Here’s what the next moron that says “OK Boomer” needs. And your mother says you can do your own laundry from now on.
These “Ripple” shoes probably were fun and different to wear, and maybe changed a person’s gait in a positive way. Years later, say 1970 something, my sister had some oddly wedge shaped heels on her shoes branded “Get There” that made similar claims.
I think that Ripple shoes were defeated by the same thing that killed “Waffle Stompers”…
I guess when your head hurts so bad that you can’t even stand the sight of a trademark stamp, you don’t care about side effects, but acetanilid will do a number on your kidneys and liver if you aren’t careful; it’s basically acetaminophen, and here comes the flu pandemic of 1917. Probably not a fun time to be a pharmacist either.
Folks were flush with postwar cash in 1946, and they were asked what they would like to splurge on. This little girl wants a horse in the worst way, and it looks like that’s how she will get it.
I think this has the makings of a sitcom, trying to hide this steed from her parents, and from the neighbors who are the unwitting hosts, and maybe an inept animal control officer, The horse talks but keeps calling her Wilbur.
Back in the day, apparently you could get into the Saturday Matinee for what? A dollar? Thirty-Five cents? Nope! Just six 7-up bottle caps! You could probably find them in the alley behind Uncle Larry’s house, or ask your big brother who works in a diner!
PLUS! A real guy from “Soldiers of Fortune” with a treasure chest of free toys and stuff! See a movie called “Springfield Rifle”! If that’s not violent, there’s always the cartoons.
Chick Chandler, An acclaimed vaudeville actor, who played various wise guy types over the years, played Toubo. I like to think that he personally made these appearances. He seems like the kind of guy who would love that job. He was married to the same lady for decades, and they passed away at almost the same time, a day apart. A life well lived.
Yes, life can be pleasant when you are holding your skis at something like port arms and someone is bringing bottles of frosty Molson Ale… Unfortunately, the guy at the end in the plaid shirt sees only two bottles, and there are three skiers. It looks like he is about to create a ruckus, which is pretty shocking for a Canadian.
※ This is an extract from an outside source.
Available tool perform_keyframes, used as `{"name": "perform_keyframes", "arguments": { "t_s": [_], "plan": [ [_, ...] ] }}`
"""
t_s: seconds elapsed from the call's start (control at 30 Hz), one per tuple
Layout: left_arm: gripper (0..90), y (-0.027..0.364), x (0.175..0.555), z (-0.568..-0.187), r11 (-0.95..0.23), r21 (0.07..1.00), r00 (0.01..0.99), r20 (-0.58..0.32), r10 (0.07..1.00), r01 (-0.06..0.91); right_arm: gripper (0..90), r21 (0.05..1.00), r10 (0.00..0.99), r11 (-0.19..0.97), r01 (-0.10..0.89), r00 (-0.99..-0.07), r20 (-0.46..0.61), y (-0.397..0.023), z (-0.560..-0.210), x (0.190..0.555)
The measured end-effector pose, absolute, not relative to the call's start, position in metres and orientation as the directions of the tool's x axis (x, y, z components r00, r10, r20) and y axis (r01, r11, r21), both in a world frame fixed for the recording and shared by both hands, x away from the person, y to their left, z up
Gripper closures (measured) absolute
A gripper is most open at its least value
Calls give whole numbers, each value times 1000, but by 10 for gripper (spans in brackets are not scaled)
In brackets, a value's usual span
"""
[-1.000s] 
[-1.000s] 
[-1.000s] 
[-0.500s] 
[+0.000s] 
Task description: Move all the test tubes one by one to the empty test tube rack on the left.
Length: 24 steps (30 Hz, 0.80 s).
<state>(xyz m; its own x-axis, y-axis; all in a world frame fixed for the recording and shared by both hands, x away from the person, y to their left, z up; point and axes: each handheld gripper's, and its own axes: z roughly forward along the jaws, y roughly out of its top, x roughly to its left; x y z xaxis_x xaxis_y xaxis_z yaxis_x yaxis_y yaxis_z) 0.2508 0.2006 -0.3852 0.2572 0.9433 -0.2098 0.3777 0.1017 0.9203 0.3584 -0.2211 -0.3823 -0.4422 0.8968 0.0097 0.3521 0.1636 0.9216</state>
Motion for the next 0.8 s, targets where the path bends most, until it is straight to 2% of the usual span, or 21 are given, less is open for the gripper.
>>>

He was already mad about the “one ski per person” policy.
“Hey, sorry about your goat, guys! I have to go open a chain of questionable chicken restaurants, I’ll be back to settle up later.”
Hey, remember this! I remember playing this on earlier windows computers, Minesweeper came pre-installed, and why not.
Looks like everything old is new again, I found a good Chrome browser extension to play mine sweeper, and I’m sure there is one for cellphones Android or iOs. Here’s a link to my favored chrome version; https://chrome.google.com/webstore/detail/kminesweeper/ldmhhkobonimkpkfoabdmmngbbjcgilo – I don’t think this game ever had sound- The nerds at Microsoft probably figured out that people would be playing it at work.
Honestly, I have no idea what is going on with this postcard. The guy with the giant plaid butt, the Va-va-voom lady with the impoosibly tiny feet, even the skinny guy in the closet, they all seem to be angry about something. The images this scene conjures are deeply disturbing.
Since cellphones with the WAZE app installed did not yet exist in 1906, motorists of the day resorted to using confetti flung across the roadway to warn other drivers of a “police trap” ahead.
Since speeds were limited by the capabilities of your horseless carriage, I have to assume that such traps involved general police harassment, and perhaps a nightstick on the noggin. One would be well advised to purchase the proffered tickets to the Policeman’s Widows and Orphans Ball.